Amazon moved against Visa again this past Wednesday, announcing that Visa branded credit cards would no longer be an acceptable payment method for consumers in the United Kingdom starting January 19, 2022. This move follows Amazon’s announcement earlier in 2021 that consumers in both Singapore and Australia would incur a 0.5% surcharge for using Visa branded credit cards on their platform. Amazon justified its decision citing ‘high-fees’ and noting that technological innovation should be driving card acceptance costs downward; however, in practice this notion has not come to fruition. Free from restrictions put in place by European courts since the occurrence of Brexit, Visa raised its fees for telephone and online transactions between the U.K. and EU countries from 0.3% to 1.5% for credit cards last month, provoking Amazon’s ire.
While Amazon’s actions are sure to inconvenience consumers in the UK, it is unlikely to have an outsized impact on the ecommerce giant’s bottom line.

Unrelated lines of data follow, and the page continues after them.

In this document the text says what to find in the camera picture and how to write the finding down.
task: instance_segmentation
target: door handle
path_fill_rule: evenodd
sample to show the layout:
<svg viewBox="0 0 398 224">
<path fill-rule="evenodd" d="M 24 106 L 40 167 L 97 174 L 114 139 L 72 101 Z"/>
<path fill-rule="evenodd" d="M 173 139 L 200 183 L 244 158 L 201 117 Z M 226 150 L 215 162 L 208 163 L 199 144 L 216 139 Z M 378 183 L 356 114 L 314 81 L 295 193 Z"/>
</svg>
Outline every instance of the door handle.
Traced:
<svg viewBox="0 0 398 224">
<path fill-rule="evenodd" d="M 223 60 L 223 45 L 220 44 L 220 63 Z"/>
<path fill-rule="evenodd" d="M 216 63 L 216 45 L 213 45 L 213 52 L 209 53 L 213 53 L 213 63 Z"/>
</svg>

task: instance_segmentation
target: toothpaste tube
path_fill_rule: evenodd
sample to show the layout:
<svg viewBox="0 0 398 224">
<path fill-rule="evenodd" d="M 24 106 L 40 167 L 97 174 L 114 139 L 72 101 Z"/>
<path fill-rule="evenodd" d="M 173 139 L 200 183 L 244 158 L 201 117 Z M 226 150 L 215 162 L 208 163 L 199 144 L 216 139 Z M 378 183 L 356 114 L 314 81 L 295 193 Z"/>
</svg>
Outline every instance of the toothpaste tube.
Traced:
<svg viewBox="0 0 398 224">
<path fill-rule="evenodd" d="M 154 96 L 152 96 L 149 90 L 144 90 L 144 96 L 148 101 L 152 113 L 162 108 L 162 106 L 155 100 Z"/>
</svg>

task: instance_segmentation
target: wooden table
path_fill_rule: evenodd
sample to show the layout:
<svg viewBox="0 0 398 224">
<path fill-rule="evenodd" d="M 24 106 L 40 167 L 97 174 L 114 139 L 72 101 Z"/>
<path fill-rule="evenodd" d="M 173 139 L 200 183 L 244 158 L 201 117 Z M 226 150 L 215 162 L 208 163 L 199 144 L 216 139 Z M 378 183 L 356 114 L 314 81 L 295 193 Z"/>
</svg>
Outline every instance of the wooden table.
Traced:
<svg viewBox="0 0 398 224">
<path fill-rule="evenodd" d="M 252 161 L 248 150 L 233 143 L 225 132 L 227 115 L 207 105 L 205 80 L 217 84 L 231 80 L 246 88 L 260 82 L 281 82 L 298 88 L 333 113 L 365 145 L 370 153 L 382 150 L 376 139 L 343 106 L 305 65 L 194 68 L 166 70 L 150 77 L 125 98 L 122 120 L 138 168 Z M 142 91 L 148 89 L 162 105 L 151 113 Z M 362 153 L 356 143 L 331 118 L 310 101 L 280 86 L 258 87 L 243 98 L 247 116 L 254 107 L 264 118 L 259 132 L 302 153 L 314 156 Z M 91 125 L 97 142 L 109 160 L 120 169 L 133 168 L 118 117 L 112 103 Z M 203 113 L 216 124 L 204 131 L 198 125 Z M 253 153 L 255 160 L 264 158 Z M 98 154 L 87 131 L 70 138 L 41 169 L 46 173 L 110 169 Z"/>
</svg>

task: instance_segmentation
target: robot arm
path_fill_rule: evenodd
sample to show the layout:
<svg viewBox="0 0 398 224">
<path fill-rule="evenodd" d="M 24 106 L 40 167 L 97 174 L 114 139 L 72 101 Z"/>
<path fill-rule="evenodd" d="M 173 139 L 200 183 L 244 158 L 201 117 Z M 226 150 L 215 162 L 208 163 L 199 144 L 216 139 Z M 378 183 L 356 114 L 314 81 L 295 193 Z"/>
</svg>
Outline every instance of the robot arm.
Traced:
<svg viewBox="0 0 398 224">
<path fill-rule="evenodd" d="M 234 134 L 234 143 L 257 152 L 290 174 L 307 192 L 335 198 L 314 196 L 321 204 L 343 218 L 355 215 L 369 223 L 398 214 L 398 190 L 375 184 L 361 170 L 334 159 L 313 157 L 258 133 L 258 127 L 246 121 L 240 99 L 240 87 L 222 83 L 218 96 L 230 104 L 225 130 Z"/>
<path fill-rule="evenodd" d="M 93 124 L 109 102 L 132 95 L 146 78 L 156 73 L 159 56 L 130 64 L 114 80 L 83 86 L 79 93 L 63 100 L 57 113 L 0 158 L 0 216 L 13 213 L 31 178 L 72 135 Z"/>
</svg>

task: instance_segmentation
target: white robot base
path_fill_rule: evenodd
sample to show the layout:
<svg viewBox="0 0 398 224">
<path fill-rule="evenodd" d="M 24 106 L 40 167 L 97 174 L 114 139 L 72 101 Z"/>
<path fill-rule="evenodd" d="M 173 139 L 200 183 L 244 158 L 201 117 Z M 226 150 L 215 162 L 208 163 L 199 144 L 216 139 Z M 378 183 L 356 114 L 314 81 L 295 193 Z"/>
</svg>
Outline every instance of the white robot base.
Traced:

In the U.K, Visa credit cards account for the smallest share of all card purchases – the Washington Post estimates that Visa branded credit cards account for less than 7% of all card-based purchases in the nation. Based upon 2020 numbers, this estimate would indicate Visa branded cards accounted for less than $1.8 billion in UK Amazon sales last year.
It is unlikely that Amazon’s latest move against Visa will be its last. Amazon has previously indicated that it is considering dropping its Visa co-branded credit cards in the U.S. as well, instead favoring the likes of Mastercard or American Express. However, if the past is any indication of the future, this may all fizzle-out before anymore blood is spilled. Payment veterans are likely to recall that Walmart and Visa had a similar conflict back in 2016, which was resolved before any real damage could be done.